Figure 2. Neutrophils internalize exogenous ERAP1 and ERAP2 in the absence of cell toxicity. Representative Western blot for ERAP1,ERAP2 and β-actin in control (CTR) and rhERAP-exposed Neutrophils for 24 h (A). Quantification of ERAP1 (B) and ERAP2 (C) normalized to β-actin. Neutrophils isolated from 3 healthy controls (HCs) were stimulated with 300 ng/mL of E1, E2, or E1+E2 for 24 h. Mean Intensity Fluorescence (MFI) neutrophil expressing the intracellular ERAP1 (D) and ERAP2 (E). Values are shown as mean ± SEM. *p < 0.05. Results were analysed ANOVA post hoc Tukey test and p values were adjusted for multiple comparisons.
Notably, neutrophil viability assessed by an automatic cell counter, immediately and 24 h after rhERAP treatments was always over 90% in all conditions (data not shown).
rhERAPs trigger neutrophil activationTo verify if rhERAPs impact neutrophil cellular homeostasis, we assessed neutrophil activation by flow cytometry and gene expression analyses. Results summarized in Figure 3A showed that the co-expression of the activation markers integrin Mac-1 (CD11b) and Carcinoembryonic antigen-related cell adhesion molecule 8 (CD66b) on neutrophils (CD15+ CD16bright CD45dim) was significantly increased following E2 and E1+E2 stimulation compared to CTR (p < 0.05 for E2 and p < 0.01 for E1+E2). E1 treatment also boosted the expression of these activation markers, as well, although differences did not reach statistical significance.

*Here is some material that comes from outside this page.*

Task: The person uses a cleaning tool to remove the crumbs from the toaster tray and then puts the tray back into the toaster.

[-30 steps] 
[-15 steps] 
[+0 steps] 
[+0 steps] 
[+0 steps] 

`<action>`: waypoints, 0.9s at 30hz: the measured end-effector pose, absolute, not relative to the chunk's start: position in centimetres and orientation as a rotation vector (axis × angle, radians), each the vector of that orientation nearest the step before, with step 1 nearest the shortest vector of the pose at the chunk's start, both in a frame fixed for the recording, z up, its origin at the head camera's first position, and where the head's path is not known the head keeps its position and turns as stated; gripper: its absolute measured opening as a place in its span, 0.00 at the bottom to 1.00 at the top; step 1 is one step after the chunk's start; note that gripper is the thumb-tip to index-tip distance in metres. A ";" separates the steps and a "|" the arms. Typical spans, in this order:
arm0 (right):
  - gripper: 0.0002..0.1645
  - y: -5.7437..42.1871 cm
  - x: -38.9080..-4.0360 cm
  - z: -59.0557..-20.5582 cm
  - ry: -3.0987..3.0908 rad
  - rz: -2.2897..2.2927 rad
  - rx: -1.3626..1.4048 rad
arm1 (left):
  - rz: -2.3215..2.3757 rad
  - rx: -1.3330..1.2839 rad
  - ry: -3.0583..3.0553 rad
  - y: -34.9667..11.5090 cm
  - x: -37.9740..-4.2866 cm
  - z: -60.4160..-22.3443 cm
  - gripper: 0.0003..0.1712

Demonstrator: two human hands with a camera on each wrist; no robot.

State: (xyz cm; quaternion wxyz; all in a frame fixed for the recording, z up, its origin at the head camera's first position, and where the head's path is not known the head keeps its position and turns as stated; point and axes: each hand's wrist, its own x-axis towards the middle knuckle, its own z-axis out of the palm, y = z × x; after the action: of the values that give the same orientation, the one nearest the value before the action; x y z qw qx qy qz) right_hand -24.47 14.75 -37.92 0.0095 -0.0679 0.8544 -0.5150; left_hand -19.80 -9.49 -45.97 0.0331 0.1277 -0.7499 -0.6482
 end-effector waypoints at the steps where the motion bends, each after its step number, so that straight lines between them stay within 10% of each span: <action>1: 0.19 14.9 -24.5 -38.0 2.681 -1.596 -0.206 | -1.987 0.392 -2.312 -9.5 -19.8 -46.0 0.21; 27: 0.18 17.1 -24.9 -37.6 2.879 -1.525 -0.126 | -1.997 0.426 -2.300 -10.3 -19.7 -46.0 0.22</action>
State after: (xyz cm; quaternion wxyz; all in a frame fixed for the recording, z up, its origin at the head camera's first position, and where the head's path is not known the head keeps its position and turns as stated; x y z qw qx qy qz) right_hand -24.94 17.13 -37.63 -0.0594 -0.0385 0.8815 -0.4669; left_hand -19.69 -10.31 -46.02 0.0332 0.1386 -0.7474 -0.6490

Figure 3. rhERAPs prompt neutrophil activation. Neutrophils isolated from 5 healthy controls (HCs) were stimulated with 300 ng/mL of E1, E2, or E1+E2 for 24 h. (A) The percentage of total CD45dim CD15+ CD16bright neutrophils expressing the activation markers MAC-1 and CD66b+ was assessed by flow cytometry. (B) mRNA expression of inflammatory determinants was evaluated 3 h post rhERAP administration by RT-QPCR. Values were normalized to GAPDH and are shown as mean ± SEM from 5 independent experiments. (C) The expression of 17-cytokines/chemokines was assessed by multiplex ELISA in supernatants from 24 h rhERAP-treated neutrophils of 5 independent experiments. Cytokine/chemokine productions (mean values) are shown as a color scale from white to blue (heatmap). Values are shown as mean ± SEM. *p < 0.05, **p < 0.01. Results were analysed ANOVA post hoc Tukey test and p values were adjusted for multiple comparisons.
Transcriptional analyses further confirmed that the addition of rhERAPs to the culture medium triggers neutrophil activation, as the expression of several genes orchestrating the inflammasome and cytokine signalling was enhanced. In detail, gene expression of targets involved in the canonical inflammatory milieu was significantly upregulated upon E1 (IL-8: p < 0.05), E2 (NPLR3: p < 0.05; IL-1β: p < 0.05) E1+E2 stimulation (NPRL3: p < 0.05; IL-1β: p < 0.05; IL-8: p < 0.01; TNFα: p < 0.05; CCL2: p < 0.05) compared to the CTR condition and E1 vs. E1+E2 (CCL2: p < 0.05) (Figure 3B). Conversely, GSDMD expression was significantly downregulated following E1+E2 stimulation compared to CTR (p < 0.01) (Figure 3B).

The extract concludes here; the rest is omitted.